● **RECORDS PROVIDED**
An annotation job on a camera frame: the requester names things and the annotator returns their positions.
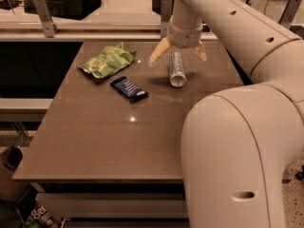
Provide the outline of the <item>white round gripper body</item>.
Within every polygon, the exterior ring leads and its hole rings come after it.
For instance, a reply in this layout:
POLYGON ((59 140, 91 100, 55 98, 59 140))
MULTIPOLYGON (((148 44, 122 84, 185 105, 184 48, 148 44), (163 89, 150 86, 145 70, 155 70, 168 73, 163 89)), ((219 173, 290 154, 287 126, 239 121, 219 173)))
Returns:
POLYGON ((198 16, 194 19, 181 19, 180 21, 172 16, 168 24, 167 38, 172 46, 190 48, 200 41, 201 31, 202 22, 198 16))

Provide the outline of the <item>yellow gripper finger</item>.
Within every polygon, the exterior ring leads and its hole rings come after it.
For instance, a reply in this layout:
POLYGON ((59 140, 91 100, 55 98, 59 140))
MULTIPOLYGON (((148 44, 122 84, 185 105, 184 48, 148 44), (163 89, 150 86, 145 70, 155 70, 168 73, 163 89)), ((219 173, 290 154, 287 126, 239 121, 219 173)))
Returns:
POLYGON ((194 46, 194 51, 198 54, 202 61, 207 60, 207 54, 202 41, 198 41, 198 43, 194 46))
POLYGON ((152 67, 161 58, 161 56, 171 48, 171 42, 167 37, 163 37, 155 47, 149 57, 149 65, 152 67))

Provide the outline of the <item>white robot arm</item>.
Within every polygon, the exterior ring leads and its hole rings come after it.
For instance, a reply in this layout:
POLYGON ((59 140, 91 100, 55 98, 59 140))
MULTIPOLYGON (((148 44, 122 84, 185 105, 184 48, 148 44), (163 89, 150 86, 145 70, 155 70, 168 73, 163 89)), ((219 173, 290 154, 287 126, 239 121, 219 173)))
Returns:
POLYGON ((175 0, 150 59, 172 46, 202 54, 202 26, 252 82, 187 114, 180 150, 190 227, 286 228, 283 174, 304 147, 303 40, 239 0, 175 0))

---

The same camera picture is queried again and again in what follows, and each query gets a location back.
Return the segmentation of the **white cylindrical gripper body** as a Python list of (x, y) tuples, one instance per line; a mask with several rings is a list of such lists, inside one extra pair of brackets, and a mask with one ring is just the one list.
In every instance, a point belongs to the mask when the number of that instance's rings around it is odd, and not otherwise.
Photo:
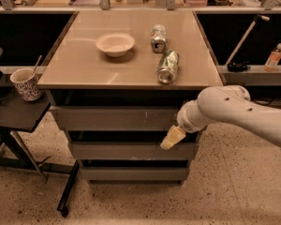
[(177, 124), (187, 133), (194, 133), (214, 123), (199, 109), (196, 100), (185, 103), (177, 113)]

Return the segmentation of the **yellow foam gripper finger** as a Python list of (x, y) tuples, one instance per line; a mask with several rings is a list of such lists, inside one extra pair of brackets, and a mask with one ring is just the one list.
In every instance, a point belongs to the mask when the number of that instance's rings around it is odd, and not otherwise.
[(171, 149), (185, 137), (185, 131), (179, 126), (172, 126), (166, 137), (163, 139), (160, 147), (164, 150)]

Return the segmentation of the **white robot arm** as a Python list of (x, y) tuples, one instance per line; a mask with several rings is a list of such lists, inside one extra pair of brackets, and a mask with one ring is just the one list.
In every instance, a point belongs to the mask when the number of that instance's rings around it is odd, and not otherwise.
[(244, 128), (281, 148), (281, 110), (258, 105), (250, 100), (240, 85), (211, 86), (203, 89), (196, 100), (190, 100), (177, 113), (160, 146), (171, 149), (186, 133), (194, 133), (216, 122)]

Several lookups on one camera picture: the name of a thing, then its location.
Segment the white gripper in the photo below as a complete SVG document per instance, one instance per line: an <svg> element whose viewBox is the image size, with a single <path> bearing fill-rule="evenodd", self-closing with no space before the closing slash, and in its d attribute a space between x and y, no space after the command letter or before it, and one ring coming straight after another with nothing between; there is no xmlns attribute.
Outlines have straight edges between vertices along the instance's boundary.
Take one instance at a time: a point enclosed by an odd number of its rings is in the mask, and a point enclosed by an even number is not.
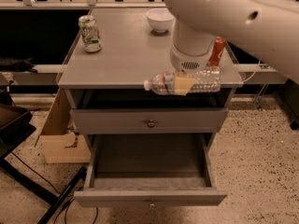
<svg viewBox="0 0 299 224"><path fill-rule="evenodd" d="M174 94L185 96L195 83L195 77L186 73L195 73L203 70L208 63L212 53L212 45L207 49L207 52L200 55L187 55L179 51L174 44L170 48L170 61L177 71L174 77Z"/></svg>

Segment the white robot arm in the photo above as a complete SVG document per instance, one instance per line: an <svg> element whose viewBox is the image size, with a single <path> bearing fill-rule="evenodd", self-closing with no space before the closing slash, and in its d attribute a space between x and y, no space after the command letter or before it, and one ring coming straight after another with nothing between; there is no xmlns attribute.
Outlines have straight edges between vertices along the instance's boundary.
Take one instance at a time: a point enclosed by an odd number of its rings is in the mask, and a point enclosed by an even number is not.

● **ABOUT THIS TASK**
Only one stretch of the data is wanted: write out exactly the lines from the one holding "Return the segmentation of the **white cylindrical" through the one holding "Return the segmentation of the **yellow", both included, without the pictures.

● **THE ANSWER**
Return the segmentation of the **white cylindrical gripper body** as a Python list of (x, y) tuples, one instance per line; a mask with several rings is a list of such lists, inside one extra pair of brackets, and a mask with one ring is just the one list.
In every instance, a point belongs to the mask when the number of that instance's rings around it is odd, and not otherwise.
Photo:
[(177, 124), (187, 133), (194, 133), (214, 123), (199, 109), (196, 100), (185, 103), (177, 113)]

Return the segmentation of the **yellow foam gripper finger** as a Python list of (x, y) tuples, one instance per line; a mask with several rings is a list of such lists, inside one extra pair of brackets, and a mask with one ring is just the one list.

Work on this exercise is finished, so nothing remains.